> [Your task]:
Below are records that hold pictures; write out only the lines from their start through the line with "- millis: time", exactly, and drop the pictures.

======

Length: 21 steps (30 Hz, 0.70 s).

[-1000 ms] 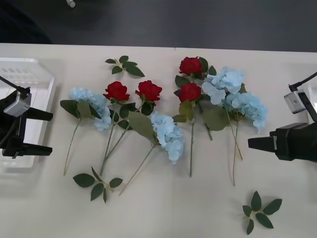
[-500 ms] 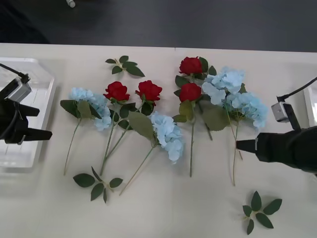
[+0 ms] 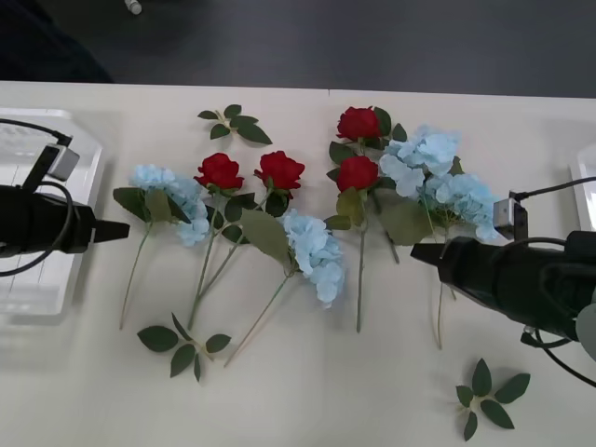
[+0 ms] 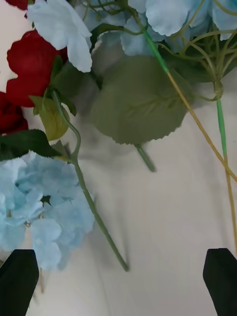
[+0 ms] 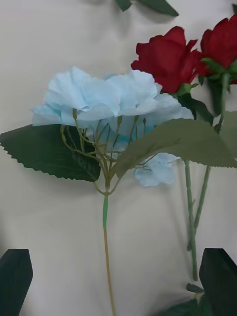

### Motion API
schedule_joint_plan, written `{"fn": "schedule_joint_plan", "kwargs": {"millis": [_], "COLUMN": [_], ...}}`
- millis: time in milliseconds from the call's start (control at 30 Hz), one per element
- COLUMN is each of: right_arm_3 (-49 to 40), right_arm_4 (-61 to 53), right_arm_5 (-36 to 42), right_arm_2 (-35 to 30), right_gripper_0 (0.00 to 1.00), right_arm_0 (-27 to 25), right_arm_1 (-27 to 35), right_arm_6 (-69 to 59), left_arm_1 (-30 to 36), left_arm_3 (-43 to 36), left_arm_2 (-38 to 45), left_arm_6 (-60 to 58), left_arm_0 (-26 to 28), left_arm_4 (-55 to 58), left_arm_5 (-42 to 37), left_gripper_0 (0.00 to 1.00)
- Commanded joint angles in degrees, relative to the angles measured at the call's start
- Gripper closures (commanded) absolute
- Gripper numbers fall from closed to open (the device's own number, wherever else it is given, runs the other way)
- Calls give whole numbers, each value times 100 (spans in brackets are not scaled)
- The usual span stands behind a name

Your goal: Put the red flowers into the right box and the blue flowers into the left box

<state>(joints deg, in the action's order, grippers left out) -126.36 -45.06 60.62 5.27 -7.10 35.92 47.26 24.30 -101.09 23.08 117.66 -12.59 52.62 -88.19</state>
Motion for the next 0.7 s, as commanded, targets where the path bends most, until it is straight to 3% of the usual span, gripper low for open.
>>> {"fn": "schedule_joint_plan", "kwargs": {"millis": [33, 400, 700], "right_arm_3": [-117, 261, 991], "right_arm_4": [384, 1131, 1861], "right_arm_5": [82, 1119, 1620], "right_arm_2": [9, 9, 475], "right_gripper_0": [1, 1, 1], "right_arm_0": [253, 947, 1492], "right_arm_1": [-155, -76, -129], "right_arm_6": [-823, -2370, -3126], "left_arm_1": [22, 22, 22], "left_arm_3": [-25, 872, 1698], "left_arm_2": [-401, -1166, -1412], "left_arm_6": [-674, -780, -683], "left_arm_0": [-209, -631, -894], "left_arm_4": [-499, -1008, -1000], "left_arm_5": [127, 654, 1146], "left_gripper_0": [0, 0, 0]}}
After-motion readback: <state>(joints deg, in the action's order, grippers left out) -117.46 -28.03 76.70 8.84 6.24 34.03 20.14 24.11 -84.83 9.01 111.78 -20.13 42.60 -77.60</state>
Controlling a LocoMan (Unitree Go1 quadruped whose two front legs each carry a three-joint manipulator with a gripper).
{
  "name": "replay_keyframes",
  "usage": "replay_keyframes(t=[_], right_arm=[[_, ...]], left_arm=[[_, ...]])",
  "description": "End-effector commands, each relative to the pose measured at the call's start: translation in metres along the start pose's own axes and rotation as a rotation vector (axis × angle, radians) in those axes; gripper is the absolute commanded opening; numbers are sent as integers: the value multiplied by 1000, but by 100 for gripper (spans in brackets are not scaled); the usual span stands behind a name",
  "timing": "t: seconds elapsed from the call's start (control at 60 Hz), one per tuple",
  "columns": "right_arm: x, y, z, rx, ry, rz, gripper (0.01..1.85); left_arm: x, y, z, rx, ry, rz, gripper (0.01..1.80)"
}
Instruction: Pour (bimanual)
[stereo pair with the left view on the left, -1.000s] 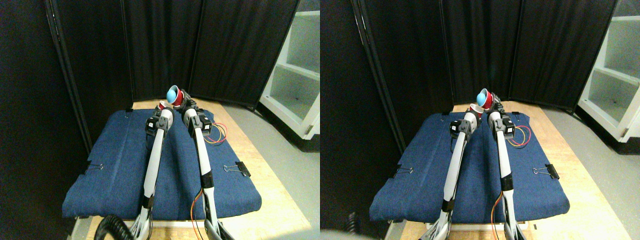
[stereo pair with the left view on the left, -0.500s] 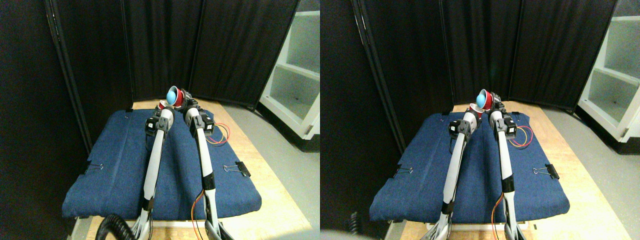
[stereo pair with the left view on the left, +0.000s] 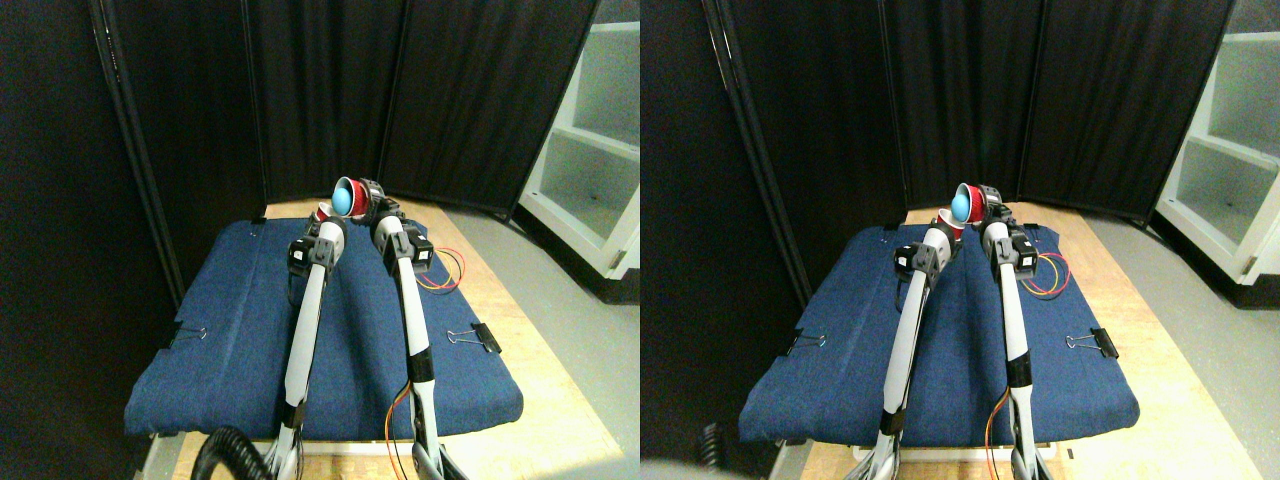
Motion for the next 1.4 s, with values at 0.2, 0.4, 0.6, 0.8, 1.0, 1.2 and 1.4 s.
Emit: replay_keyframes(t=[0.2,0.4,0.6,0.8,1.0,1.2,1.4], right_arm=[[2,1,8,-105,-34,0,38],[6,3,8,-148,-34,10,39],[11,5,4,-201,-18,13,35],[17,3,0,-192,-11,8,36],[21,-9,-5,-25,15,-71,40],[20,-18,-8,72,8,-115,40],[16,-29,-10,176,-32,-167,40]], left_arm=[[-1,-6,0,-18,-5,-27,33],[0,-6,3,-19,-7,-30,33],[2,-6,5,-30,-8,-30,33],[5,-4,7,-27,-8,-29,33],[7,-1,10,6,-29,-37,33],[7,1,15,16,-41,-45,33],[9,4,20,13,-60,-50,33]])
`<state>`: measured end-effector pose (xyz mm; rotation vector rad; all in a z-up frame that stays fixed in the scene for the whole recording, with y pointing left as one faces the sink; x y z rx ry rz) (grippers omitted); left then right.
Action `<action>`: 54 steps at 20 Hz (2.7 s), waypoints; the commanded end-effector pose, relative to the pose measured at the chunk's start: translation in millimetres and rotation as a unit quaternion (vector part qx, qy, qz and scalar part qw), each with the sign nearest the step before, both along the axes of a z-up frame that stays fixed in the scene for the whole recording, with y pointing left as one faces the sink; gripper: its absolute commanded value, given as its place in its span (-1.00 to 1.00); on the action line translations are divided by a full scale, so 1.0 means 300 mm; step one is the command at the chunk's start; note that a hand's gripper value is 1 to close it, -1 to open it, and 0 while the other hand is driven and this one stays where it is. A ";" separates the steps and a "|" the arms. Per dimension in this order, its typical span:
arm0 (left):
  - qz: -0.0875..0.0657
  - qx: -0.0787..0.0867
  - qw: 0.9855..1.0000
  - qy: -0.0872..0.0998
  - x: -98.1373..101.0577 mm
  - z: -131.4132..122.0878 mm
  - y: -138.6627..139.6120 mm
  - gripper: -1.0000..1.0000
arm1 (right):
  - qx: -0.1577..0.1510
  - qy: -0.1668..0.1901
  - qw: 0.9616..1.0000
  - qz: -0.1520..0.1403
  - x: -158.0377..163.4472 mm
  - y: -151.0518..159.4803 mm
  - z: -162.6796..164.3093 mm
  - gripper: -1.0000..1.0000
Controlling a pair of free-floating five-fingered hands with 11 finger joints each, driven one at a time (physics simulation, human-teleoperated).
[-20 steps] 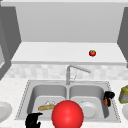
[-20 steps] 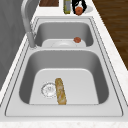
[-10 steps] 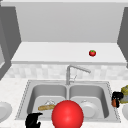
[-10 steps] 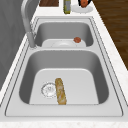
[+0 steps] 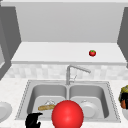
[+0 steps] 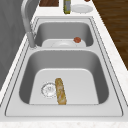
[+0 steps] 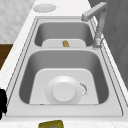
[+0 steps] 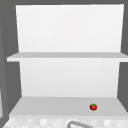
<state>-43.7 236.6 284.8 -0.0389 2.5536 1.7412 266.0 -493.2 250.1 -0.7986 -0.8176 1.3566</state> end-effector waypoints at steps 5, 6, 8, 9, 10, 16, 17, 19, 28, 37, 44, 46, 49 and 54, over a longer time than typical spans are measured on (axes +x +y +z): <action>0.000 0.000 1.000 0.000 0.000 0.000 0.000 0.00 | 0.001 0.001 1.000 0.015 -0.002 -0.176 -0.028 1.00; 0.000 0.000 1.000 0.000 0.000 0.000 0.000 0.00 | 0.000 0.001 1.000 0.016 0.003 -0.197 -0.036 1.00; 0.000 0.000 1.000 0.000 0.000 0.000 0.000 0.00 | 0.001 0.003 1.000 0.016 0.012 -0.240 -0.060 1.00; 0.000 0.000 1.000 0.000 0.000 0.000 0.000 0.00 | 0.002 0.004 1.000 0.016 0.016 -0.261 -0.073 1.00; 0.000 0.000 1.000 0.000 0.000 0.000 0.000 0.00 | 0.003 0.006 1.000 0.016 0.020 -0.282 -0.094 1.00; 0.000 0.000 1.000 0.000 0.000 0.000 0.000 0.00 | -0.001 0.001 1.000 0.017 0.069 -0.372 -0.265 1.00; 0.000 0.000 1.000 0.000 0.000 0.000 0.000 0.00 | -0.002 0.000 1.000 0.017 0.076 -0.387 -0.292 1.00; 0.000 0.000 1.000 0.000 0.000 0.000 0.000 0.00 | -0.002 0.000 1.000 0.018 0.090 -0.419 -0.348 1.00; 0.000 0.000 1.000 0.000 0.000 0.000 0.000 0.00 | 0.025 0.022 0.999 0.012 0.160 -0.512 -0.522 1.00; 0.000 0.000 1.000 0.000 0.000 0.000 0.000 0.00 | 0.097 0.134 0.986 0.032 0.254 -0.568 -0.500 1.00; 0.000 0.000 1.000 0.000 0.000 0.000 0.000 0.00 | 0.085 0.170 0.981 0.029 0.272 -0.589 -0.313 -1.00; 0.000 0.000 1.000 0.000 0.000 0.000 0.000 0.00 | 0.081 0.166 0.982 0.027 0.278 -0.592 -0.284 -1.00; 0.000 0.000 1.000 0.000 0.000 0.000 0.000 0.00 | 0.065 0.165 0.984 0.024 0.283 -0.553 -0.257 -1.00; 0.000 0.000 1.000 0.000 0.000 0.000 0.000 0.00 | 0.044 0.172 0.984 0.012 0.289 -0.453 -0.237 -1.00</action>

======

> [Task solution]:
Length: 21 steps (30 Hz, 0.70 s).

[-1000 ms] 
[-500 ms] 
[+0 ms] 
[+0 ms] 
[+0 ms] 

### Motion API
schedule_joint_plan, written `{"fn": "schedule_joint_plan", "kwargs": {"millis": [_], "COLUMN": [_], ...}}`
- millis: time in milliseconds from the call's start (control at 30 Hz), one per element

No further output is needed for the exercise.